### EXERCISE GOAL
Here is a listing. Set it down again exactly.
○ ○ ○ ○ ○ ○ ○
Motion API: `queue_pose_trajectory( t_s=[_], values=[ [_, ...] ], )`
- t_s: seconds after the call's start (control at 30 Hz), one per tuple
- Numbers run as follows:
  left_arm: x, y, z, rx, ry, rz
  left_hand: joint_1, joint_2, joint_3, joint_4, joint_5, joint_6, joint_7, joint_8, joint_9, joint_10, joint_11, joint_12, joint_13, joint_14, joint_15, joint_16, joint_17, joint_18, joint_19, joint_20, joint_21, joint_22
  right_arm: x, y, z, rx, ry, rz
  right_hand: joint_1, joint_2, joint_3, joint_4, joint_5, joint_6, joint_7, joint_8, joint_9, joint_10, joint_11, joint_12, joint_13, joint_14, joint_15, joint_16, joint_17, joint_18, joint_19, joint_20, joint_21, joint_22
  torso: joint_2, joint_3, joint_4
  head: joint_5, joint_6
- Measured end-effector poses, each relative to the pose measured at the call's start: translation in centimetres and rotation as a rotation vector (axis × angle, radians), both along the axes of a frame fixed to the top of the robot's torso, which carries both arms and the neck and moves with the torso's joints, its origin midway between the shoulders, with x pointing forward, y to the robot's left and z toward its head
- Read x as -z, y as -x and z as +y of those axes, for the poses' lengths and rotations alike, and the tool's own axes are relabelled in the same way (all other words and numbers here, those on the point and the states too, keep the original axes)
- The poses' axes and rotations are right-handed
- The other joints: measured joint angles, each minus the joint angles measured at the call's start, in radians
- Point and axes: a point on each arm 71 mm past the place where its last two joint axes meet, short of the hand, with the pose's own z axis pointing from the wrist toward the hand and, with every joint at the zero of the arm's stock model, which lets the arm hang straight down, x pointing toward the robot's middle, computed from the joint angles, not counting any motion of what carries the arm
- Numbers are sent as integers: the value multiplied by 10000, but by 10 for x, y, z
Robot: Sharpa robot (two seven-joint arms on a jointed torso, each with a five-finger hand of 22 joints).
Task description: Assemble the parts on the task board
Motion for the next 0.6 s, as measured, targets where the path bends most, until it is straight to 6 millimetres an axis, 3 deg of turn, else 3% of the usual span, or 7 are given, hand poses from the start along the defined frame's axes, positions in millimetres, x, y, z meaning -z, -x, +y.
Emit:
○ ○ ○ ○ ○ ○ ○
### TASK SOLUTION
Motion API: `queue_pose_trajectory( t_s=[_], values=[ [_, ...] ], )`
- t_s: seconds after the call's start (control at 30 Hz), one per tuple
- Numbers run as follows:
  left_arm: x, y, z, rx, ry, rz
  left_hand: joint_1, joint_2, joint_3, joint_4, joint_5, joint_6, joint_7, joint_8, joint_9, joint_10, joint_11, joint_12, joint_13, joint_14, joint_15, joint_16, joint_17, joint_18, joint_19, joint_20, joint_21, joint_22
  right_arm: x, y, z, rx, ry, rz
  right_hand: joint_1, joint_2, joint_3, joint_4, joint_5, joint_6, joint_7, joint_8, joint_9, joint_10, joint_11, joint_12, joint_13, joint_14, joint_15, joint_16, joint_17, joint_18, joint_19, joint_20, joint_21, joint_22
  torso: joint_2, joint_3, joint_4
  head: joint_5, joint_6
- Measured end-effector poses, each relative to the pose measured at the call's start: translation in centimetres and rotation as a rotation vector (axis × angle, radians), both along the axes of a frame fixed to the top of the robot's torso, which carries both arms and the neck and moves with the torso's joints, its origin midway between the shoulders, with x pointing forward, y to the robot's left and z toward its head
- Read x as -z, y as -x and z as +y of those axes, for the poses' lengths and rotations alike, and the tool's own axes are relabelled in the same way (all other words and numbers here, those on the point and the states too, keep the original axes)
- The poses' axes and rotations are right-handed
- The other joints: measured joint angles, each minus the joint angles measured at the call's start, in radians
- Point and axes: a point on each arm 71 mm past the place where its last two joint axes meet, short of the hand, with the pose's own z axis pointing from the wrist toward the hand and, with every joint at the zero of the arm's stock model, which lets the arm hang straight down, x pointing toward the robot's middle, computed from the joint angles, not counting any motion of what carries the arm
- Numbers are sent as integers: the value multiplied by 10000, but by 10 for x, y, z
Robot: Sharpa robot (two seven-joint arms on a jointed torso, each with a five-finger hand of 22 joints).
Task description: Assemble the parts on the task board
Motion for the next 0.6 s, as measured, targets where the path bends most, until it is straight to 6 millimetres an axis, 3 deg of turn, else 3% of the usual span, or 7 are given, hand poses from the start along the defined frame's axes, positions in millimetres, x, y, z meaning -z, -x, +y.
Emit:

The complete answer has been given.